Investing in certificates of deposit (CDs) starts with understanding what a CD is and how it works. A CD can generally be described as a type of federally insured savings account. Whereas traditional savings accounts enable depositors to access their money whenever they want it (albeit only six times a month), CDs generally require investors to keep their money invested for a specific period of time in exchange for predetermined monthly interest payments.
The original investment is returned in a lump sum on what is referred to as the CD's maturity date. While many certificates of deposit have no minimum investment requirement, some do—of $500, $1,000, or more. CDs are commonly purchased through banks, credit unions or similar financial institutions. When CDs are purchased through a brokerage firm, they are referred to as brokered CDs.
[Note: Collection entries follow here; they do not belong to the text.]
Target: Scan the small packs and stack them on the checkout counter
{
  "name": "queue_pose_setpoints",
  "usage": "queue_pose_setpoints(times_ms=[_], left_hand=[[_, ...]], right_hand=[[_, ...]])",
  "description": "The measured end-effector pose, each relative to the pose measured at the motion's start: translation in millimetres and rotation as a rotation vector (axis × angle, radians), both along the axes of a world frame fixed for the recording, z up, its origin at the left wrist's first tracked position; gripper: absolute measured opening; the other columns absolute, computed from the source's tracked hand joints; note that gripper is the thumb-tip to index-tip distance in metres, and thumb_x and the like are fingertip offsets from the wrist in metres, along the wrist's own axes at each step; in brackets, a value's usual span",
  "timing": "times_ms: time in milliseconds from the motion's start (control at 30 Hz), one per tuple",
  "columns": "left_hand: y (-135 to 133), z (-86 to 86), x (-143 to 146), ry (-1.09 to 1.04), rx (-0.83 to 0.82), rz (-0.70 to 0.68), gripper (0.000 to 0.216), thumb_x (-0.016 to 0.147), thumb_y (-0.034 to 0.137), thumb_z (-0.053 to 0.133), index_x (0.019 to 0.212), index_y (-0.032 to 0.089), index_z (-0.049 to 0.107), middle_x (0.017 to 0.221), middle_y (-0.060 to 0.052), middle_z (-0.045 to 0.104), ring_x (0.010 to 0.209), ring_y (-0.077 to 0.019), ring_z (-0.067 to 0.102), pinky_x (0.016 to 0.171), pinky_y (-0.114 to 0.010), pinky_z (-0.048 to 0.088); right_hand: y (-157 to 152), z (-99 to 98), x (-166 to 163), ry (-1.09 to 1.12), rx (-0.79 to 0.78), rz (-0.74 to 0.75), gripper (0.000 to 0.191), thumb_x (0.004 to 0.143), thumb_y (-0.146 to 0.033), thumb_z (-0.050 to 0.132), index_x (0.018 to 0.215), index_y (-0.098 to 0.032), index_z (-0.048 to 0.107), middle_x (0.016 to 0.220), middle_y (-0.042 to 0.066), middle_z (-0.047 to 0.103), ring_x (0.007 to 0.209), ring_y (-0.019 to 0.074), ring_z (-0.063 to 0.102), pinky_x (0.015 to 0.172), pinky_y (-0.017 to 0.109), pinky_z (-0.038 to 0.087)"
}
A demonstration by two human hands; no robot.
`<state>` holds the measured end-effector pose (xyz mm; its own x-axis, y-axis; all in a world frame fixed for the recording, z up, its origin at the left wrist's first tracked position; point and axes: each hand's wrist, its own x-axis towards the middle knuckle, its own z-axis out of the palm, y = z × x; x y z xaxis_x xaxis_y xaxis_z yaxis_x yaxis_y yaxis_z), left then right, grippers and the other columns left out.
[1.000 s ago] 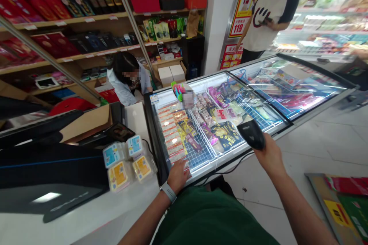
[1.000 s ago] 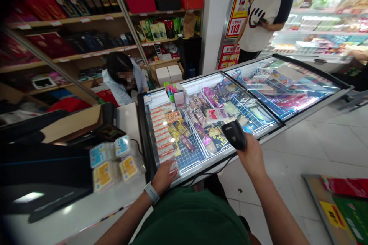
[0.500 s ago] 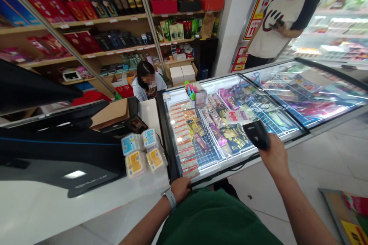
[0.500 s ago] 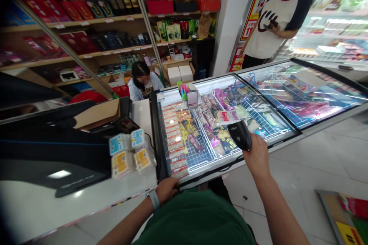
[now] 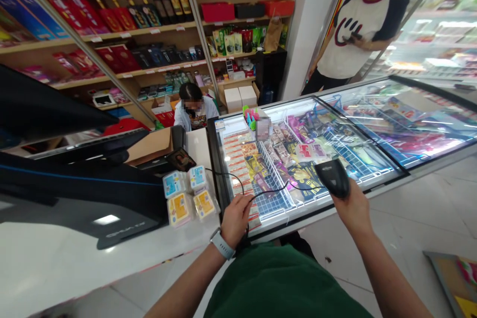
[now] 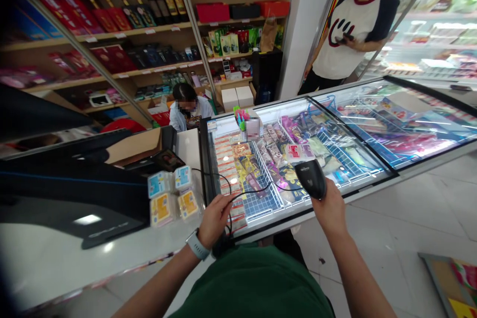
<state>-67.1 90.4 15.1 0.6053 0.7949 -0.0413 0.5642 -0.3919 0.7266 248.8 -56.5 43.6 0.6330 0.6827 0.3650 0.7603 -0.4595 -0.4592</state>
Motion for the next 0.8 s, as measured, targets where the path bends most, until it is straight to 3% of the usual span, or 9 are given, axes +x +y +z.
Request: queue_pose_setpoints(times_ms=[100,233,333,567,667,800], left_hand=[[-6,-19.2,17,0.137,0.004,-0.086,0.040,0.095,0.022,0.034,0.126,0.025,0.060,0.117,-0.006,0.061,0.108,-0.0172,0.059,0.100,-0.030,0.046],[-8,-36.5,11,0.251,-0.002,-0.096,0.056,0.085,0.011,0.044,0.141,0.020,0.045,0.135,-0.009,0.053,0.126,-0.0205,0.048,0.112,-0.036,0.036],[-3,-30.3,-6,0.203,0.052,-0.043,0.057,0.086,0.014,0.045,0.143,0.019,0.041,0.141,-0.010,0.049,0.132,-0.0213,0.043,0.116,-0.039,0.031],[25,-0.8,-42,0.217,0.265,0.118,0.045,0.090,0.026,0.044,0.135,0.021,0.050,0.134,-0.010,0.054,0.126,-0.0222,0.049,0.111,-0.036,0.037],[45,6.5,-49,0.325,0.390,0.293,0.049,0.092,0.033,0.044,0.138,0.018,0.048,0.135,-0.014,0.054,0.127,-0.0284,0.047,0.107,-0.043,0.038],[75,6.9,-50,0.477,0.509,0.555,0.064,0.093,0.045,0.038,0.145,0.008,0.038,0.146,-0.023,0.042,0.138,-0.0370,0.033,0.106,-0.057,0.032]], right_hand=[[2,0.1,-11,0.068,0.006,-0.017,0.042,0.076,-0.033,0.055,0.115,-0.019,0.053,0.092,0.009,0.067,0.084,0.0276,0.063,0.069,0.033,0.046],[6,-2.1,-27,0.158,-0.020,0.002,0.040,0.075,-0.036,0.055,0.112,-0.020,0.055,0.086,0.008,0.068,0.078,0.0272,0.065,0.064,0.032,0.046],[10,-7.1,-37,0.199,-0.029,0.003,0.036,0.075,-0.037,0.055,0.107,-0.021,0.059,0.087,0.008,0.069,0.080,0.0278,0.066,0.066,0.034,0.047],[21,-12.9,-54,0.313,0.001,0.039,0.043,0.074,-0.037,0.056,0.112,-0.020,0.062,0.090,0.006,0.071,0.085,0.0272,0.067,0.071,0.034,0.050],[22,-9.7,-60,0.326,0.000,0.040,0.041,0.073,-0.037,0.056,0.110,-0.020,0.063,0.089,0.005,0.072,0.083,0.0266,0.067,0.070,0.033,0.050],[19,-7.9,-66,0.342,-0.001,0.044,0.039,0.075,-0.041,0.056,0.107,-0.020,0.063,0.091,0.006,0.072,0.086,0.0275,0.067,0.072,0.034,0.051]])
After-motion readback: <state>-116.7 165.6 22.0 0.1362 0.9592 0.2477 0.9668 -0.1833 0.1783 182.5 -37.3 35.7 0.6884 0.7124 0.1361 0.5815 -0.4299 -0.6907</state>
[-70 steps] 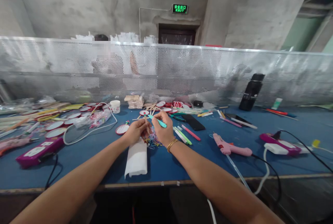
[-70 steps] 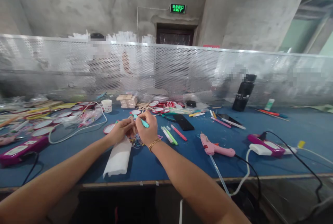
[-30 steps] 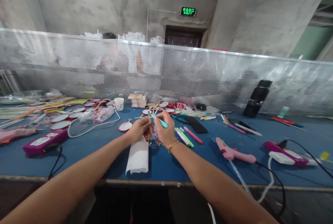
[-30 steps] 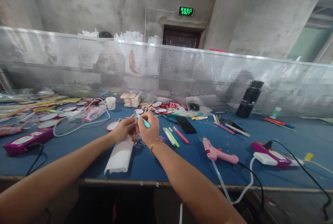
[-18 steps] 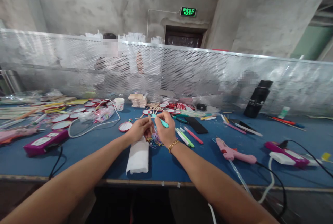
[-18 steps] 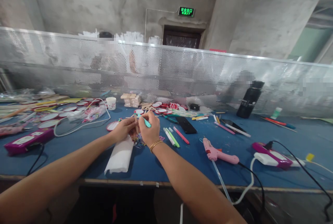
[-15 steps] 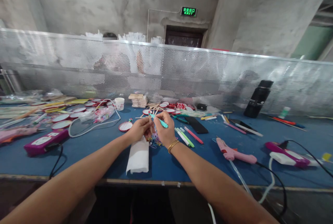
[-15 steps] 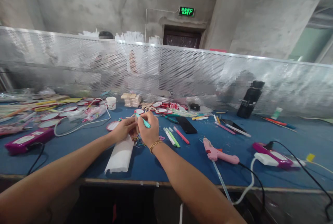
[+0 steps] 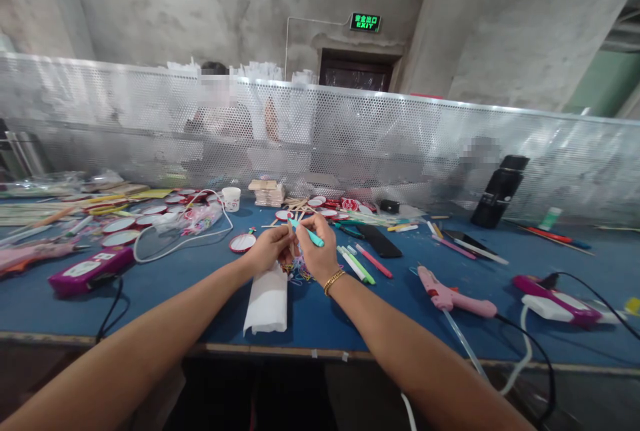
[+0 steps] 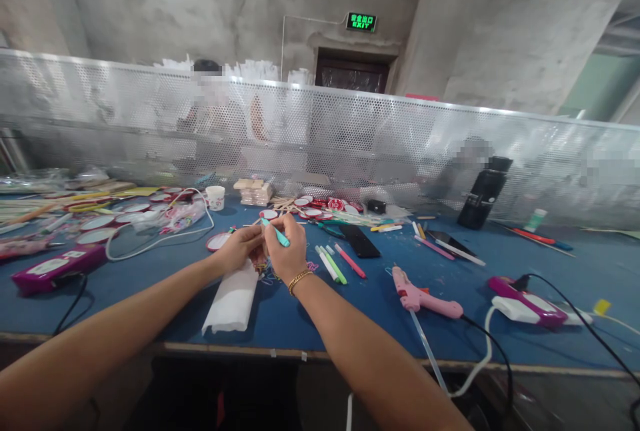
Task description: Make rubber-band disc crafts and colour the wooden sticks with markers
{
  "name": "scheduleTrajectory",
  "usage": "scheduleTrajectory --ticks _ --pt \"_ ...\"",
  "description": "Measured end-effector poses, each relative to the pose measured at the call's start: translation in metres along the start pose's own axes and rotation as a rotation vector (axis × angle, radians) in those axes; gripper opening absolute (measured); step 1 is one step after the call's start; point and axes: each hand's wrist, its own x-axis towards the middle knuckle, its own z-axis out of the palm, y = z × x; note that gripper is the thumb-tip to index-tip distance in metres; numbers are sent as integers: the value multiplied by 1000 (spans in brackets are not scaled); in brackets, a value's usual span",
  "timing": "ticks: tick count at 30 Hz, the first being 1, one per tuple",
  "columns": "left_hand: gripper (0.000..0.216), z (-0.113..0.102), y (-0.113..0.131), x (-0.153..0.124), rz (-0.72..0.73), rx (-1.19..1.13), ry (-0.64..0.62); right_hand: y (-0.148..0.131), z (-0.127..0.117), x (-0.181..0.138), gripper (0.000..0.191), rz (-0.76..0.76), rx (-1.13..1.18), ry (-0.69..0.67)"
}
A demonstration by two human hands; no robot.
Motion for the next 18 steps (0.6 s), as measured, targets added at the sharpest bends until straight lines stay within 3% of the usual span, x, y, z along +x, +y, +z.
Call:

- A CD is a type of federally insured savings account in which you invest funds for a specified period of time in exchange for predetermined monthly interest payments.
- Accessing funds invested in a CD prior to the maturity date, even when allowed, often results in an early withdrawal penalty.
- One way to address early withdrawal penalties in a portfolio is to create a CD ladder, which involves investing equal sums of money in multiple CDs, each with a different maturity date.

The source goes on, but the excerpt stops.